Una ley hecha a medida de unos pocos

Por supuesto, Internet está furiosa con esta decisión del gobierno de Mariano Rajoy, como es comprensible. Al fin y al cabo, esta nueva ley ataca la misma base de Internet, el hiperenlace, y lo criminaliza. Los medios como Omicrono, El Androide Libre y toda la familia Redes Libres hemos seguido con interés el progreso de esta ley por una sencilla razón: cada día enlazamos a cientos de páginas web, y ahora tendremos que tener mucho ojo con ello, vaya a ser que alguien considere que estamos sacando provecho de ello y nos considere criminales. Por eso las webs basadas en los enlaces mas famosas del país, como Menéame, ya han anunciado o están a punto de anunciar que se llevarán su negocio a otro país. España 2.0, señores.

aede

Sin embargo, personalmente me cuesta mucho encenderme con esta cuestión. Realmente no considero que sea algo que merezca la pena mi estrés ni acelerar mi pérdida de cabello; no creo que sea una ley que vaya a cambiar mucho el estatus quo, por una sencilla razón: los que se benefician de ella tienen los días contados. A nadie se le escapa que los llamados “medios tradicionales”, aquellos que provienen del papel, son los que desesperadamente han obligado a la creación de esta ley, y lo han hecho porque saben que no les queda mucho tiempo de vida; mejor pillar ahora todo lo posible antes de hacer las maletas. Frente a las redes sociales, al boca a boca por mensajería instantánea, la retransmisión por streaming desde el lugar de los hechos, e incluso frente a otros medios que sí se han adaptado a la nueva era, estos “medios tradicionales” tienen las de perder.

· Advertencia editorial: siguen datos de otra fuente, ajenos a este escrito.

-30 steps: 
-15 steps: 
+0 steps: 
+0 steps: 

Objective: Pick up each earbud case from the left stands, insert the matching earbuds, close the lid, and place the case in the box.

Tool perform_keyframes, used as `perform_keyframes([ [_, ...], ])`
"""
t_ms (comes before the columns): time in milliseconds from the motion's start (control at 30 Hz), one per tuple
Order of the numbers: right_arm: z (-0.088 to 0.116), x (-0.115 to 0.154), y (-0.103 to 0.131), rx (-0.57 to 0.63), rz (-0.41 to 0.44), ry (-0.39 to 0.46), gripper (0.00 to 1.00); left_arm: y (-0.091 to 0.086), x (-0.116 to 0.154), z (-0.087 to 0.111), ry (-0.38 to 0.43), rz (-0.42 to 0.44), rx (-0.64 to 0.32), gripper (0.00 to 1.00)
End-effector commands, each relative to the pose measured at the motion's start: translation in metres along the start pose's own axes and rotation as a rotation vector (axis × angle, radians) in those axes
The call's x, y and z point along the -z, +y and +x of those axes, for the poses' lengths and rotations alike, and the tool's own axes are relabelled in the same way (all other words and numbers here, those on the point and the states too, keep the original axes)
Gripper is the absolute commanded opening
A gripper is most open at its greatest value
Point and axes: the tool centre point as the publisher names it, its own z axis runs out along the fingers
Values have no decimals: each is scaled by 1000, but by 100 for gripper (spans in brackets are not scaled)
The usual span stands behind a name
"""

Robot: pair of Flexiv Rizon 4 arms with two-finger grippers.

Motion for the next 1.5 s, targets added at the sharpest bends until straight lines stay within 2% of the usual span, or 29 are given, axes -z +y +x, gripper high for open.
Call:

Cada vez que ocurre una noticia importante, ya no buscamos “la edición de la tarde” del periódico, cuando queremos leer la opinión de expertos ya no vamos a las columnas de opinión, cuando queremos dar nuestra opinión ya no mandamos cartas al director. La sociedad española es diferente a la de hace 25 años, y seguirá cambiando en los próximos años. Sí, es cierto que no todo el mundo está en Internet, y que aún hay un gran porcentaje de españoles que siguen a estos medios de comunicación. Pero mientras que estos encadenan pérdida tras pérdida de lectores y audiencia, el alcance de Internet no hace mas que crecer. No es cuestión de si los medios que hoy se felicitan por la aprobación de la ley desaparecerán. La cuestión es si lo harán en los próximos 5,10, o 15 años.

Hoy se ha escenificado esta desesperación del que sabe que va a morir, y quiere hacerlo matando. Pero la patética muerte de estos medios apenas molestará a la sociedad, porque para entonces ya habrán encontrado alternativas. Por eso hoy toca cerrar el puño en frustración, pero hay que abrirlo mañana para escribir la próxima web, el próximo servicio y la próxima app que hagan la información mas pública.